▶ WHAT YOU NEED TO DO
Begin with the first line below and retype each line exactly through the line containing "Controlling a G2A". Any pictures are to be left out.

▶ PROVIDED DATA
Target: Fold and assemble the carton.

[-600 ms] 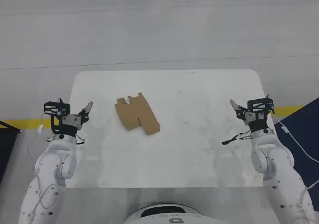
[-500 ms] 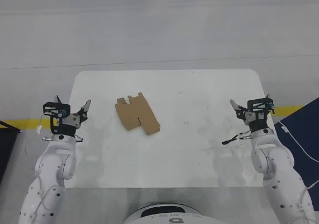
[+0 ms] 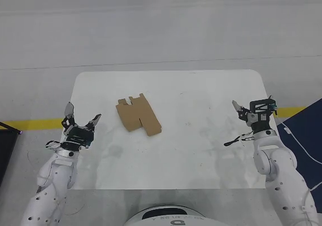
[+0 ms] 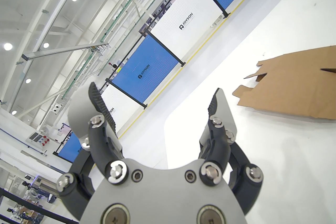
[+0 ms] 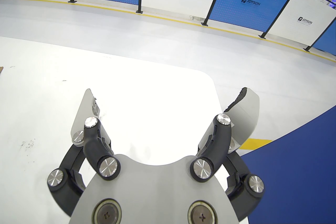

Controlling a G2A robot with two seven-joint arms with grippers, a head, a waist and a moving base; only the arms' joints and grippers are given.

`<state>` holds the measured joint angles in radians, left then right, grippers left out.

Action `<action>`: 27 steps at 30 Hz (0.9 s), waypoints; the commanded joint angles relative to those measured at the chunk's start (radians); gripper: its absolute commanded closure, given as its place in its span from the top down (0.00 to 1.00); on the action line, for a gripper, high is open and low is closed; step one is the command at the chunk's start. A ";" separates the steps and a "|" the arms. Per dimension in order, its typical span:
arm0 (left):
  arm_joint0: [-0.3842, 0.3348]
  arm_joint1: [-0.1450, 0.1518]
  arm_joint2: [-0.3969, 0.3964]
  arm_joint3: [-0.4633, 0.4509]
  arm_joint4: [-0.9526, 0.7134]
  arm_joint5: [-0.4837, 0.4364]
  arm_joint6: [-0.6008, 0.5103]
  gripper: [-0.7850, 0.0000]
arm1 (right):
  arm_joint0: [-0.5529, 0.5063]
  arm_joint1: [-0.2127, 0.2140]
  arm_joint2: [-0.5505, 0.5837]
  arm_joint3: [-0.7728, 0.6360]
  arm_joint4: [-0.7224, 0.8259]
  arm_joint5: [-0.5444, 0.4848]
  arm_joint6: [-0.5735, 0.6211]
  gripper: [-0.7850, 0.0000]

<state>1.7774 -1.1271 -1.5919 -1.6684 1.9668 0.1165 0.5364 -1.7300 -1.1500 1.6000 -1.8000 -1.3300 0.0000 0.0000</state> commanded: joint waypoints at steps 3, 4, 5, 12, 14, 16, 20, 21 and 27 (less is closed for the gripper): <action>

▶ PROBLEM SOLUTION
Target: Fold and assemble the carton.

[-600 ms] 
[-500 ms] 
[+0 ms] 
[+0 ms] 
[+0 ms] 

Controlling a G2A robot with two seven-joint arms with grippers, a head, a waist and a moving base; only the arms' joints and grippers are given.

No further output remains for this exercise.